A guardar bene la sua apparentemente brulicante discografia, si noterà però che la gran parte dei titoli non corrisponde a prove sulla lunga distanza (sono in realtà cinque, una più bella dell'altra), bensì a singoli ed extended play, incastonati come piccoli tasselli prima dell'arrivo dell'atteso Lp: una strategia discografica divenuta ormai tradizione per il marchio Four Tet. Pareva dunque lecito (e per certi versi scontato), dopo due anni - pochissimi al giorno d'oggi, di più per un iperprolifico come Hebden - a suon di 12'', split (in compagnia, fra gli altri, di Sven Vath, Burial e Thom Yorke) e remix, ricondurre l'annuncio di un nuovo album all'arrivo del sesto parto del suo main project.
Quel che invece ci ritroviamo nell'hard disk - l'uscita è disponibile solo in formato digitale, eccezion fatta per un'edizione fisica a tiratura limitata per il mercato giapponese - è la raccolta di parte del materiale seminato in questi anni di "uscite minori", più un paio di inediti che lo stesso musicista avrebbe voluto, per sua stessa dichiarazione, pubblicare con la medesima formula. Dunque, non un nuovo album, non l'ennesima svolta accattivante, e nemmeno una raccolta di outtake inediti, che avrebbe comunque affascinato non poco: "Pink" è piuttosto un raccoglitore virtuale per quelle fotografie rimaste in precedenza sparse per la scrivania della cameretta di Hebden, che ci ritroviamo ora qui riunite, un po' impolverate e non troppo dissimili dalle "sorelle maggiori" che avevano composto "There Is Love In You", sorta di fresco connubio dei linguaggi precedentemente affrontati.
La strada è infatti la stessa, e conduce un po' verso il dancefloor in cui si balla una house cristallina e docile (i languidi droni di "Ocoras", l'elettro-jazzata "Pinnacles") e un hip-hop bianco à-la-Flying Lotus ("128 Harps"), un po' alle memorie della "vecchia" folktronica, a tratti pura e incontaminata (l'old-styled "Jupiters", probabilmente il brano migliore del lotto) e ad altri votata all'uptempo ("Pyramid") o a un dubstep cosparso di zucchero ("Locked"). Discorso a parte lo meritano i due inediti: "Lion" si vota a una rarefazione analogica quasi ambientale, ispirandosi a tratti all'Aphex Twin di "Selected Ambient Works 85-92", mentre "Peace For Earth" è un lungo e saltellante carillon minimalista, che suggella in undici minuti le coordinate più pure del Four Tet delle origini.

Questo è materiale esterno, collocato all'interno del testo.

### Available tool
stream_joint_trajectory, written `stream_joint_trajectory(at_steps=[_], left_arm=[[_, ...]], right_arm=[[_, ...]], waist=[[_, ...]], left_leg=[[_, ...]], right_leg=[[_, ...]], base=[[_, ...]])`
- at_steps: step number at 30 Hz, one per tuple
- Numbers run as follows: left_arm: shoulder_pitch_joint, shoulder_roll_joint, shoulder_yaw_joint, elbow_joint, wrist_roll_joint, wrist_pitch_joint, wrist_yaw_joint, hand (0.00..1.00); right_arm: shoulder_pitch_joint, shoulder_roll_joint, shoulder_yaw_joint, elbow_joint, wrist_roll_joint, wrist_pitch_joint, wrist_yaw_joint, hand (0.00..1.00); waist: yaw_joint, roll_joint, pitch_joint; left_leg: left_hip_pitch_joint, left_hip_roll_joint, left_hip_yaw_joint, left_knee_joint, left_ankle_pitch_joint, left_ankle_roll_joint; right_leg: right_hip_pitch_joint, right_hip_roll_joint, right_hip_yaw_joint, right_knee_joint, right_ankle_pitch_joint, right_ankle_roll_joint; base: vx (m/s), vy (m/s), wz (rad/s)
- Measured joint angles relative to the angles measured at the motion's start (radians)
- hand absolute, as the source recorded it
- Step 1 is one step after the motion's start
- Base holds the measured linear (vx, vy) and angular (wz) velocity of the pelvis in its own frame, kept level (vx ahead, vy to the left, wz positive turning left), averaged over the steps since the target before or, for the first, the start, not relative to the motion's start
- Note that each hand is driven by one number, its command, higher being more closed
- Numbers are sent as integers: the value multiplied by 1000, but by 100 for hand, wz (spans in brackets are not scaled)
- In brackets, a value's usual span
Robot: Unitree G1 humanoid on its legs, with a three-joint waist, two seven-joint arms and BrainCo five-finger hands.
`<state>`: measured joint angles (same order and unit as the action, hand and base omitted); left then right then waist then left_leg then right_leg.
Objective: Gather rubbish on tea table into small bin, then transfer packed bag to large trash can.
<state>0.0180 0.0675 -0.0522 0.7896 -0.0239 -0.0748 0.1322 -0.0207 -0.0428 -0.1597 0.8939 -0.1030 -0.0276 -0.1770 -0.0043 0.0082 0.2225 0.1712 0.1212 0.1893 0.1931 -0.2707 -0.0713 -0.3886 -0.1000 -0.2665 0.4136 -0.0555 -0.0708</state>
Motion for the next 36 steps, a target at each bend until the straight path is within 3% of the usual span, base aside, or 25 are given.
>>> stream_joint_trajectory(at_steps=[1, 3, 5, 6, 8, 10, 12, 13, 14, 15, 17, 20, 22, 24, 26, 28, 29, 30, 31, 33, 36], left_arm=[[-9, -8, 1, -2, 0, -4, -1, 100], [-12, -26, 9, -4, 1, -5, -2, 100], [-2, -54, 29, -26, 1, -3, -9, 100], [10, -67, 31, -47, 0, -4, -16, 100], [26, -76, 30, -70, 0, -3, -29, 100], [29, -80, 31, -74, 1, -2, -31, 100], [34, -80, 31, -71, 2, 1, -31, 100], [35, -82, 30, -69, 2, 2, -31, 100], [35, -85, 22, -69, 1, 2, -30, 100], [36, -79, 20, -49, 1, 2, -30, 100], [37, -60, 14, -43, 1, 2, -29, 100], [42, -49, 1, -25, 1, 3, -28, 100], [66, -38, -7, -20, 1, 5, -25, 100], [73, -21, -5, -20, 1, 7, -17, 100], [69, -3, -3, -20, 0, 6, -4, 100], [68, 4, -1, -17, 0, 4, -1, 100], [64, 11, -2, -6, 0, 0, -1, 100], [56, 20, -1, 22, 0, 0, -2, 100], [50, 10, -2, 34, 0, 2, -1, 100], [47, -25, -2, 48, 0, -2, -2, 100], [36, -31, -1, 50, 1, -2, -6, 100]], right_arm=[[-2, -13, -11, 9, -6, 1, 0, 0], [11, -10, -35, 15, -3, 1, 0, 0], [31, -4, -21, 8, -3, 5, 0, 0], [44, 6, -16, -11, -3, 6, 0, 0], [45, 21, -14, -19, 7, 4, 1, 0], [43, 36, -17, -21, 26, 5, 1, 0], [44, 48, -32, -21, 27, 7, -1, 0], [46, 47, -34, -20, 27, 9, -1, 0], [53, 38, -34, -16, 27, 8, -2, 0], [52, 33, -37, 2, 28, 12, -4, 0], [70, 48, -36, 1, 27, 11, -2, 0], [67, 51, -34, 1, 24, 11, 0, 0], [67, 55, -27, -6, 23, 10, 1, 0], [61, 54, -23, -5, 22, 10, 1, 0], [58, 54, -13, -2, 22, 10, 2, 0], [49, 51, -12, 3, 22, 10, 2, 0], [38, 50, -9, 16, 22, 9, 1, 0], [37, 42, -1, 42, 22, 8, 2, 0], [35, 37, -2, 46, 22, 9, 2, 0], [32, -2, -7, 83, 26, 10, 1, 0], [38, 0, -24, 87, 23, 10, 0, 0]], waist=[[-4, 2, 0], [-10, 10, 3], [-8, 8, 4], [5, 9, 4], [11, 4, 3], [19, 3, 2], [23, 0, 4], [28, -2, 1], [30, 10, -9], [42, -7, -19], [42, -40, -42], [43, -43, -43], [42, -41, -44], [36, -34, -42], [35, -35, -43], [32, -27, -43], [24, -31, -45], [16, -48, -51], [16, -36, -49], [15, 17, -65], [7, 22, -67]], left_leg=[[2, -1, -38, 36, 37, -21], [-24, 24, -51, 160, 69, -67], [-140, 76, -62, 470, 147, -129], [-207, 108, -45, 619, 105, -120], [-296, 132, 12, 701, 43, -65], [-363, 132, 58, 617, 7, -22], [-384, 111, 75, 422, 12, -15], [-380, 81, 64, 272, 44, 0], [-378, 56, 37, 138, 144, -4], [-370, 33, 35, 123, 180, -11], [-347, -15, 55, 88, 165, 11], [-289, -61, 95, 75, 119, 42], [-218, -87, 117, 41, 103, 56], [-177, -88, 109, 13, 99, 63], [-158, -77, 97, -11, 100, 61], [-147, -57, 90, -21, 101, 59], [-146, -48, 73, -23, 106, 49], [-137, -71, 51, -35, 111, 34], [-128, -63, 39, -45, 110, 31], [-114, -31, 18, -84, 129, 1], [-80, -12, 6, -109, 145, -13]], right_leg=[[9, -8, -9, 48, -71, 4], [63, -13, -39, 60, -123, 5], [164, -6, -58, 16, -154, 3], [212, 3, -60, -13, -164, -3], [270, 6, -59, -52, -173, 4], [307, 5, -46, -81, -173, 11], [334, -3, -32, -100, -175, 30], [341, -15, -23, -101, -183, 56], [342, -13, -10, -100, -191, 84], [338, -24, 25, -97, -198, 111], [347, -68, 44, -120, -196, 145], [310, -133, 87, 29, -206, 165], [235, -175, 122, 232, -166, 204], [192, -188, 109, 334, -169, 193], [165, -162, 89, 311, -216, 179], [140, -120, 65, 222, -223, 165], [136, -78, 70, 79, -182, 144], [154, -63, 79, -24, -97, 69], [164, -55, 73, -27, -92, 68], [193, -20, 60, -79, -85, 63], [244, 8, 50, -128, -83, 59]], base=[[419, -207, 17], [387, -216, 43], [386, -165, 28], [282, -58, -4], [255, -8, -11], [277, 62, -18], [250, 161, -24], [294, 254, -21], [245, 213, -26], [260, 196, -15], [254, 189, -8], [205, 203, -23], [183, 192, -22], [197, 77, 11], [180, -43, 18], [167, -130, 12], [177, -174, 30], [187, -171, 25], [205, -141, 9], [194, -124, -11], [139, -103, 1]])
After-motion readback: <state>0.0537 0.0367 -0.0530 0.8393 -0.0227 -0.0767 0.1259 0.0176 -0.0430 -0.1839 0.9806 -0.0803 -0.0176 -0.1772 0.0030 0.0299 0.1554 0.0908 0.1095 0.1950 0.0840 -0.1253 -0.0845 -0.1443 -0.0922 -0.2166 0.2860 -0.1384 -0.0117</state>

Sebbene la qualità delle composizioni sia senza dubbio elevatissima - come ormai da standard per tutte o quasi le sue uscite - mai un album del genio anglo-africano era sembrato tanto scontato, nell'operazione come negli intenti. E così, "Pink" ci appare come un regalo di caratura in buona parte inferiore, più nella forma che nella sostanza, a ciò che era lecito aspettarsi: un disco senz'alcun dubbio ottimo per stuzzicare i palati di qualsiasi buongustaio, ma non altrettanto per saziare una fame che, visti i precedenti capitoli della saga, non può che farsi più grande ad ogni novità. Per ora è tutto, ci tocca prendere e gustare quanto (parecchio) di buono (già) c'è(ra). Per le novità, appuntamento alla prossima puntata.